The army has internalized many of the lessons learned in the war, which have been applied in subsequent wars and operations in Gaza, he says.
Benayahu Carmi was a 21-year-old paratrooper who’d only been out of advanced training for a few months when the war started and his unit was sent from Nablus to northern Israel to await orders.
Like many soldiers, Carmi experienced much of the classic army “hurry up and wait,” being sent in to south Lebanon and then back to northern Israel to bivouac, sometimes in the span of 24 hours.
They first went in for a night to search for Hezbollah weapons stores and then again on another night looking for weapons, before returning again for a week and a half spent in villages including Maroun a-Ras and Bint Jbail.
They then spent the night resting at Kibbutz Ginossar on the Kinneret, and were back the next day for a week and a half patrolling in villages in south Lebanon.
Carmi says they’d spend the days hiding in bushes waiting to ambush Hezbollah fighters, and then the nights maneuvering on foot.
When he looks back on the three weeks he spent inside Lebanon, he remembers the way orders would often change at the last minute, and is still pained by the decision made by the Israeli leadership to launch a ground offensive in the last days of the war, at the same time that cease-fire talks were under way, a decision that cost the lives of 34 IDF soldiers.
“It was obvious to me that the last operation that they decided to do was not necessary and would result in many casualties, this was the thing that hurt me the most.”
Ben Ben-Ari says that on the day the war broke out, he was stationed on a moshav in the North, when he started hearing artillery shells and seeing mushroom clouds rising from the mountains of Lebanon.

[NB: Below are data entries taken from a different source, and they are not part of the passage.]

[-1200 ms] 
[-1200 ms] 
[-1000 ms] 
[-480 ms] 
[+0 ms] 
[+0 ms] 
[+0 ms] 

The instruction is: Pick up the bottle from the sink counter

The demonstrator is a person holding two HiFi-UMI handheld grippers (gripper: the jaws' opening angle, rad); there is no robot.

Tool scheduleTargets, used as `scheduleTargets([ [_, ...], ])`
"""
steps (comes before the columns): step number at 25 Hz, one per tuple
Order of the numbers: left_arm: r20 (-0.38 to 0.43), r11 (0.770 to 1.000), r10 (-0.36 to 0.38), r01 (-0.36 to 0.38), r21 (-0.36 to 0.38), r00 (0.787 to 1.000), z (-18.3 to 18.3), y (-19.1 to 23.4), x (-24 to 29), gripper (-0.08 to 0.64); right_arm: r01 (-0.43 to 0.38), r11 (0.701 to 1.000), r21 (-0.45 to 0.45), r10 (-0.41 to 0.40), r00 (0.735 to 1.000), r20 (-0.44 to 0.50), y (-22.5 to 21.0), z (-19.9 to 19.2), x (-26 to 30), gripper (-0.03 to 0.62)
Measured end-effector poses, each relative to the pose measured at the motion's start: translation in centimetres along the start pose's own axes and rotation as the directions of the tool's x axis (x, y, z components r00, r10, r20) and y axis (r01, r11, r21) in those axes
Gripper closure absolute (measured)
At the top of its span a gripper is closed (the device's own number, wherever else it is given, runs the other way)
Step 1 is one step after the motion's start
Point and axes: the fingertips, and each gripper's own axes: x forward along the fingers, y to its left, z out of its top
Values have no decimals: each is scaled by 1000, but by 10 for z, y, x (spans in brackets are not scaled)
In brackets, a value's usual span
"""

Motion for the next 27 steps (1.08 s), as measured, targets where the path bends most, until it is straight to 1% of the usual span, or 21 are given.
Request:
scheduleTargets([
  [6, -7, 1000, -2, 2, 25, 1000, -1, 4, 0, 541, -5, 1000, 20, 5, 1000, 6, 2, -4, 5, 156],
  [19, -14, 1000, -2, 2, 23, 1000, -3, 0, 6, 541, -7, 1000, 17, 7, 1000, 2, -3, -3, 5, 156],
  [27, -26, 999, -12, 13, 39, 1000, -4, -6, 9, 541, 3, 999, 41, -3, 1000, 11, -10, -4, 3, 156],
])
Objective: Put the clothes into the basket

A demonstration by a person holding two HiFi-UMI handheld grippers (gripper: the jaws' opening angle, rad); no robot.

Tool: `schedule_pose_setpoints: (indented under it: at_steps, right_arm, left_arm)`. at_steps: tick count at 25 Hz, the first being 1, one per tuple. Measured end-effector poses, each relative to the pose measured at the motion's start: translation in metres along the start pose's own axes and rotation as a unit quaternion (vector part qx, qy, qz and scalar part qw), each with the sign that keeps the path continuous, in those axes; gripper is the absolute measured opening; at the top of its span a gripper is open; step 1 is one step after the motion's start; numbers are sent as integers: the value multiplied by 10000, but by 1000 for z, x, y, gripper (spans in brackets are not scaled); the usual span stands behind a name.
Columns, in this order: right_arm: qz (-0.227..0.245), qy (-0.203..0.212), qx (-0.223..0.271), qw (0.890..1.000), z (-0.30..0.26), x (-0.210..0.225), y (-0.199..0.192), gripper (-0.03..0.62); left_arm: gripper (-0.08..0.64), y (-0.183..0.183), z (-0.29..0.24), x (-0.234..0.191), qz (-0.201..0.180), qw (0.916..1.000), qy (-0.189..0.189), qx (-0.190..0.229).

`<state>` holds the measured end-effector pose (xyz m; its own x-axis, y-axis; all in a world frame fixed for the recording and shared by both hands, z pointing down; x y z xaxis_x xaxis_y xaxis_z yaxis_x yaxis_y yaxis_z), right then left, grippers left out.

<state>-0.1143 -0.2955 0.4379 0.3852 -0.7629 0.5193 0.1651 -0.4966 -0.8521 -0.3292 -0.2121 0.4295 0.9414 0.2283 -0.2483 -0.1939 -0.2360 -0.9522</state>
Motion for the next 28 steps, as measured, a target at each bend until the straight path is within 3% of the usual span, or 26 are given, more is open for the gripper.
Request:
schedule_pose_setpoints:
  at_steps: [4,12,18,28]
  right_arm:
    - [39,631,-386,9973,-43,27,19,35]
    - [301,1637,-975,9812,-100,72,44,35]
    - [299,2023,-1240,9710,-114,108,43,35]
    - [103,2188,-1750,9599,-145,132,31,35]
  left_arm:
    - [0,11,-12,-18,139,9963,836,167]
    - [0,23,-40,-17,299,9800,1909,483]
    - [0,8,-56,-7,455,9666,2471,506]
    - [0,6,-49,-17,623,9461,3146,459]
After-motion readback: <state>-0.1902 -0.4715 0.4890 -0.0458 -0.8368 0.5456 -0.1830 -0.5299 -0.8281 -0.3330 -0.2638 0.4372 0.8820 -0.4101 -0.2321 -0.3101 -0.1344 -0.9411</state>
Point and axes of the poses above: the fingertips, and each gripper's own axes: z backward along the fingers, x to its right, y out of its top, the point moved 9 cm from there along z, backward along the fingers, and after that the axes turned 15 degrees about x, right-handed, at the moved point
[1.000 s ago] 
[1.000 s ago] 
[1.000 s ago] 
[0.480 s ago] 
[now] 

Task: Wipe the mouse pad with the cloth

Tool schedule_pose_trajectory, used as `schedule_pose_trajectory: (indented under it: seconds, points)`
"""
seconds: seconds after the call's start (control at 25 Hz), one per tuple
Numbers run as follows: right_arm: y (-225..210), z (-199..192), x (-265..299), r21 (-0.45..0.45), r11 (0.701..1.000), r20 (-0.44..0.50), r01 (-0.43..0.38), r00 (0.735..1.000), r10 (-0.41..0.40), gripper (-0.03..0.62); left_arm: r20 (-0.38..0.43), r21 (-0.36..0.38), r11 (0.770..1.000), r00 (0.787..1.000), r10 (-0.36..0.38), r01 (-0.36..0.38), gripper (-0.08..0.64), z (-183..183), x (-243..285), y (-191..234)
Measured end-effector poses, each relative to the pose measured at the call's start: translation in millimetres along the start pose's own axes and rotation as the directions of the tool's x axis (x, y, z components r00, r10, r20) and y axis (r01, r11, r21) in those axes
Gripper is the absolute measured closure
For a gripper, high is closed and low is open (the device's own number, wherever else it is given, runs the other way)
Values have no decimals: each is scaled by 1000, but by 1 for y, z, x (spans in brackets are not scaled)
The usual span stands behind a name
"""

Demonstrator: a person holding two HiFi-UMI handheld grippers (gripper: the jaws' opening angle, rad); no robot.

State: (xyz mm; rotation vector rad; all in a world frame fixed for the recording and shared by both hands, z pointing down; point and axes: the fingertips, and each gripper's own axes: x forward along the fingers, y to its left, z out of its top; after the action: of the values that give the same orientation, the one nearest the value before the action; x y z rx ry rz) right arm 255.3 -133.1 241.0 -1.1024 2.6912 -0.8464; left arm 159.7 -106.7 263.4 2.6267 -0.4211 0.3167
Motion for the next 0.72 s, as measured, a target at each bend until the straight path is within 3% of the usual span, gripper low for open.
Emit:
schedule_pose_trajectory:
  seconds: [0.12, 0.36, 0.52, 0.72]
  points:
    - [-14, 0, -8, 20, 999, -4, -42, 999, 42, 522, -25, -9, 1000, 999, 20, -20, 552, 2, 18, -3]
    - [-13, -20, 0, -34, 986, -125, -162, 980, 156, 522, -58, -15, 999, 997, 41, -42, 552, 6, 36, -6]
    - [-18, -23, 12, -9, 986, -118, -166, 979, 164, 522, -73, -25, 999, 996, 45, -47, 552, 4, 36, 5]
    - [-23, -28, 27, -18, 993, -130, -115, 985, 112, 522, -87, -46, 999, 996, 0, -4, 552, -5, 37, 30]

The men his unit rushed to get their gear together to head to the front, with the understanding that they would be sent in to extract the bodies of a tank crew that had been killed in the pursuit of the kidnappers of reservists Ehud Goldwasser and Edad Regev, whose cross border abduction (and, it emerged, slaying) by Hezbollah had triggered the war.
He says he grabbed his MAG machine gun and plenty of ammunition, “and wanted my unit to get its baptism by fire,” only to see another unit get the call. Ben-Ari’s unit was then sent to the Hula Valley to await orders, part of a routine during the war of getting ready only to see orders change at the last minute.
They did a lot of nothing he says, waiting to be sent in with combat engineers to extract people or to help units in distress, meanwhile taking in the surreal surroundings.
“We had a beautiful view of the Hula Valley, and could see some of the fires started from the rockets landing in Israel. It had a surreal quality to it.”
By the end of the second week Ben-Ari says he “started to question what the hell the government was doing,” and that “I felt we were wasting precious time and political capital.
Even Saudi Arabia wanted us to wipe out Hezbollah, and we were pussyfooting around pretending this was Kosovo or something.”
Ben-Ari, a 34-year-old native of Arizona who served with the Nahal Brigade’s 50th Battalion, says that he never got his baptism by fire, and that during a meeting between then-prime minister Ehud Olmert and IDF soldiers he expressed his disappointment about this to the PM.
Asked what he makes of the war 10 years later, Ben-Ari says that “even though Israel views the Second Lebanon War as a failure, the Lebanese border has been the quietest Israeli border since 2006. So at the very least a strong sense of deterrence has been established.”